Kiera Gazzard

Personal information
- Nationality: Australian
- Born: 5 November 2001 (age 24) New South Wales
- Height: 182 cm (6 ft 0 in)

Sport
- Sport: Swimming
- Strokes: Synchronised swimming
- Club: Gold Coast Mermaids

= Kiera Gazzard =

Australian synchronised swimmer

Kiera Gazzard (born 5 November 2001) is an Australian synchronised (artistic) swimmer. Artistic Swimming made its Olympic debut in 1984 (named Synchronised Swimming) and is one of only two events that is female only at the Olympics. Teams perform a 3-minute technical routine of five technical elements and a 4-minute free routine that emphasises creativity and choreography.

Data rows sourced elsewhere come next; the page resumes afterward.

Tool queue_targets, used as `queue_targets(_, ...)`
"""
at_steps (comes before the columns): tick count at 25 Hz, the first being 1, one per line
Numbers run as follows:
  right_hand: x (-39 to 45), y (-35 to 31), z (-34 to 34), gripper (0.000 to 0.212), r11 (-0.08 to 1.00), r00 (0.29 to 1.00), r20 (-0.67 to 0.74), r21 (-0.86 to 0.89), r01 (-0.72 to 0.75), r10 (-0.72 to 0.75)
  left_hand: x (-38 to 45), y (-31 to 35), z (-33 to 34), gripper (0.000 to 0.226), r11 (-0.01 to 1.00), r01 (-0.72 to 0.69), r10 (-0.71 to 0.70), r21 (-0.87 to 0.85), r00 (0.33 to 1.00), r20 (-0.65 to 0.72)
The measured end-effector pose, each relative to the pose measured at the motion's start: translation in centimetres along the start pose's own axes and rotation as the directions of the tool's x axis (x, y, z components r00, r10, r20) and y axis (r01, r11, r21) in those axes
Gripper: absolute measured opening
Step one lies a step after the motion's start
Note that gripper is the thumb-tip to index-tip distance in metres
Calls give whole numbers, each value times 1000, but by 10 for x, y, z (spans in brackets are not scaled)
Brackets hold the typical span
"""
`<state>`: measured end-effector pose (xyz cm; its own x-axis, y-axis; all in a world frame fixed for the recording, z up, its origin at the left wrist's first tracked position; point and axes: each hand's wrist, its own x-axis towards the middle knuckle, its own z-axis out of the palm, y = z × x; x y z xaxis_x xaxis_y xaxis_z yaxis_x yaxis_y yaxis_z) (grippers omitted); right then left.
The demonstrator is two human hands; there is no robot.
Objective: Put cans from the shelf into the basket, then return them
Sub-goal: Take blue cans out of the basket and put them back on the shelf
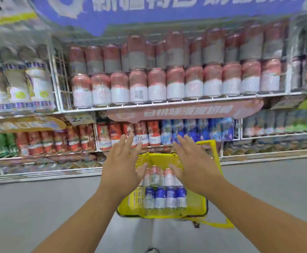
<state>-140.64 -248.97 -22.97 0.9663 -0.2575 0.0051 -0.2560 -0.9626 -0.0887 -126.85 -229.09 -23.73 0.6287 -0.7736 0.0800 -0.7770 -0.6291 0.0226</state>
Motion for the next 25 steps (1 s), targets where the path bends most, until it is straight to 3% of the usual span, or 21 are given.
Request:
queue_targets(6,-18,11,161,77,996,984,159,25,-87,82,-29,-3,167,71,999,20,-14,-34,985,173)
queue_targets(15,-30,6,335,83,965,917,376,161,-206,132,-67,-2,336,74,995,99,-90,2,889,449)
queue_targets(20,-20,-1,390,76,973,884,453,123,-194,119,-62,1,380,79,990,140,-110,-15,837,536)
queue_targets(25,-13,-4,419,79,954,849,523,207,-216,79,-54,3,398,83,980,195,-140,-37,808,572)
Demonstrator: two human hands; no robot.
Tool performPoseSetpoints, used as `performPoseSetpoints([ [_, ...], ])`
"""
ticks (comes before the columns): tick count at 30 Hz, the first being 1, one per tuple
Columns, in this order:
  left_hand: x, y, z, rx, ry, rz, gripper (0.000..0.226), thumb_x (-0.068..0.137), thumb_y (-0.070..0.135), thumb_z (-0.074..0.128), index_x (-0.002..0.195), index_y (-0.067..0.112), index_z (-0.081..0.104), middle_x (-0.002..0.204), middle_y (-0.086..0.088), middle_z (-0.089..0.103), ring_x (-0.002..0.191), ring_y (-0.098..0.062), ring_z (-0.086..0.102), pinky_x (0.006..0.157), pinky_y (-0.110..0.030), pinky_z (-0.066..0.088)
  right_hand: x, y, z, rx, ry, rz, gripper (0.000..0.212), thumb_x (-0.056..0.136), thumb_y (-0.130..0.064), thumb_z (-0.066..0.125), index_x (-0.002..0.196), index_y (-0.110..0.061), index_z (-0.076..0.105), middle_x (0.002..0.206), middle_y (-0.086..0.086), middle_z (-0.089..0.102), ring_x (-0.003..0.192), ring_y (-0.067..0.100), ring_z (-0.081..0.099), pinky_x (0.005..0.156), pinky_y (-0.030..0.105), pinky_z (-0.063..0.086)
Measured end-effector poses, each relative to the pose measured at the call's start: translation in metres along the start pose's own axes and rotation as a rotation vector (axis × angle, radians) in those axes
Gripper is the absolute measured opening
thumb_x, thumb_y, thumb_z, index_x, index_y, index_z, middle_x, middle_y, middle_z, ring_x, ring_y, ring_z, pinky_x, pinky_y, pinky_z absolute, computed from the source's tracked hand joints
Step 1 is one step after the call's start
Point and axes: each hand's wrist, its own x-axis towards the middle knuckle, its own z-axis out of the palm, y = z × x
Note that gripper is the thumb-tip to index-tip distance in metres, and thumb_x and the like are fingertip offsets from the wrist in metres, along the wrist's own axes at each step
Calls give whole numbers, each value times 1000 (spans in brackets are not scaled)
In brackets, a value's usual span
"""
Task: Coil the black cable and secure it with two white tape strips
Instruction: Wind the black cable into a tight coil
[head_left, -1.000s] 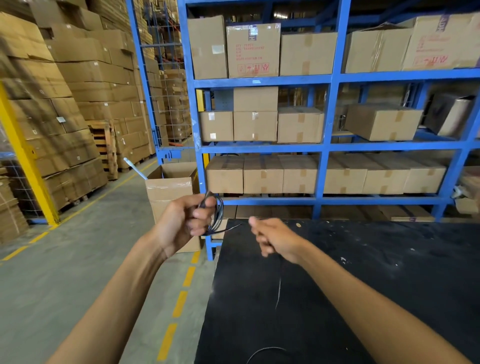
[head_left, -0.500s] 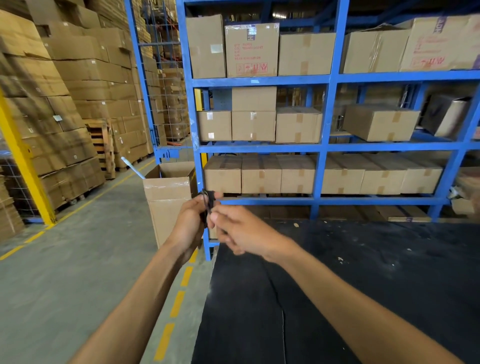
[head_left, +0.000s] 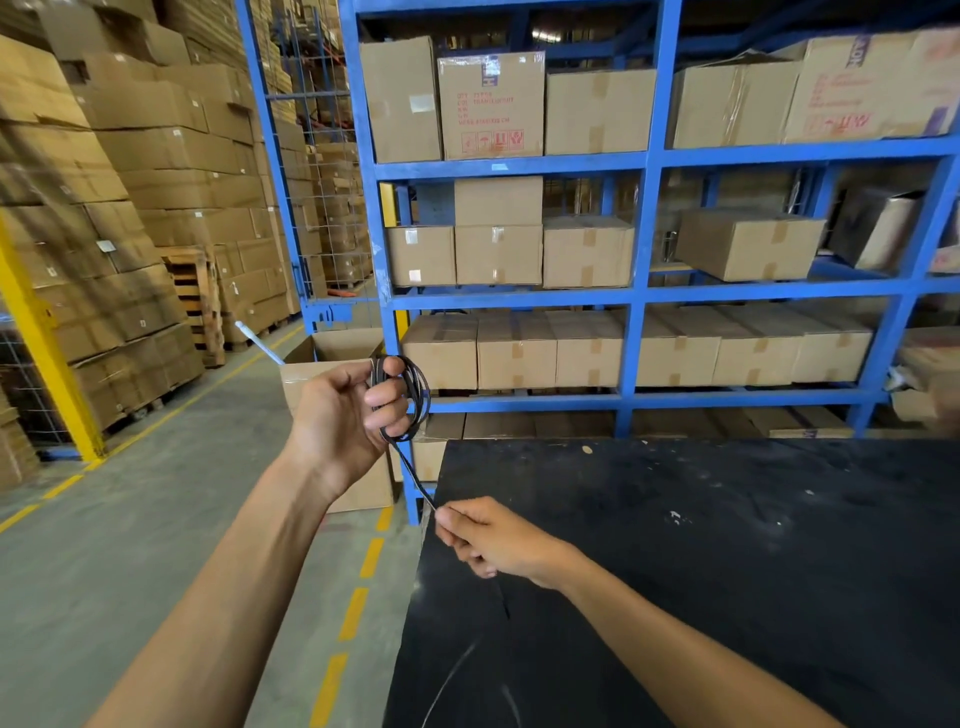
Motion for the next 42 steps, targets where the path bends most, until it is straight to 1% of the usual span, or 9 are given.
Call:
performPoseSetpoints([
  [6, -12, 10, 9, 425, -58, -101, 39, 101, 37, 29, 74, 17, 49, 53, 9, 26, 43, -7, 15, 44, -23, 16, 9, 2, -59, 19, 250, 106, 37, 102, -44, 44, 85, -13, 52, 59, -7, 34, 46, 9, 30, 49, 24, 30],
  [13, -3, -35, 6, 920, 21, -105, 44, 105, 33, 28, 69, 16, 47, 46, 12, 27, 45, -9, 15, 39, -18, 14, -4, -98, -81, 169, 245, -192, 34, 106, -33, 41, 83, -13, 56, 54, -7, 33, 42, 11, 26, 44, 24, 25],
  [17, 7, -44, 9, 839, 178, 137, 46, 105, 29, 28, 65, 16, 48, 46, 10, 35, 44, -8, 27, 45, -21, 25, -15, -115, -43, -65, 143, -261, 32, 108, -24, 36, 88, -9, 56, 60, -2, 32, 43, 9, 26, 43, 24, 22],
  [20, 16, -40, 13, 498, 246, 160, 43, 103, 24, 26, 77, 12, 59, 54, 4, 50, 43, -10, 37, 46, -24, 32, -18, -101, -19, -194, 224, -319, 30, 108, -18, 34, 92, -4, 55, 60, -2, 34, 37, 1, 30, 40, 13, 24],
  [23, 19, -26, 19, 116, 130, 141, 33, 99, 22, 27, 91, 10, 57, 70, -1, 51, 50, -11, 40, 51, -23, 32, -19, -78, 0, -164, 183, -310, 28, 107, -16, 35, 84, -12, 50, 58, -4, 32, 37, 1, 31, 39, 12, 27],
  [27, 17, 1, 31, 24, -10, 136, 32, 97, 23, 26, 80, 14, 52, 61, 2, 42, 52, -14, 42, 51, -24, 35, -20, -50, 0, -15, 43, -205, 30, 108, -25, 34, 84, -16, 50, 62, 1, 28, 46, 8, 23, 43, 21, 20],
  [30, 9, 16, 37, 145, -90, 61, 37, 100, 29, 23, 76, 18, 49, 50, 8, 32, 39, -8, 30, 46, -24, 25, -18, -36, -19, -101, 46, -126, 33, 108, -27, 36, 82, -14, 53, 62, -3, 32, 47, 5, 27, 46, 21, 23],
  [35, 2, 6, 27, 573, -75, -21, 43, 103, 37, 27, 72, 17, 48, 49, 12, 25, 37, -4, 18, 39, -18, 16, -12, -29, -73, -161, 302, -13, 37, 104, -41, 42, 82, -15, 56, 59, -7, 39, 45, 6, 34, 49, 23, 30],
  [42, 8, -35, 8, 970, -25, 70, 46, 104, 38, 27, 72, 16, 52, 46, 11, 31, 47, -8, 24, 46, -22, 22, -15, -105, -93, -72, 378, -233, 33, 106, -36, 41, 87, -14, 57, 55, -10, 36, 41, 5, 31, 41, 18, 29],
])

Gazzard represented Australia at the 2020 Summer Olympics. The artistic swimming team consisting of Alessandra Ho, Kirsten Kinash, Rachel Presser, Emily Rogers, Amie Thompson, Carolyn Rayna Buckle, Hannah Burkhill and Gazzard were able to progress to the final, however, they finished ninth.

== Early years ==
Gazzard was a keen swimmer from a very young age. When she was 8-years-old she watched the Artistic Swimming team training at her local pool. She decided to attend a ‘come and try' lesson and was recruited for the 12-and-under team. She trained at the Sydney Emerald Synchronised Swimming Club. Keira then moved to Queensland and trains at The Gold Coast Mermaids Club.

In 2017, Gazzard competed at the FINA World Championships as a member of the Australian team. Australia beat Egypt for the first time in six years. Gazzard set herself a goal to become the first Australian soloist to compete at the Junior World Championships and in 2018 she was selected to swim solo at the FINA World Junior Championships. As well as the Solo swim, she competed in the Duet and Team events. Gazzard suffered a major setback leading into the 2019 FINA World Championships when she was diagnosed with concussion when kicked in the head during a training session. This did not deter her and she continued training for the 2020 Olympics.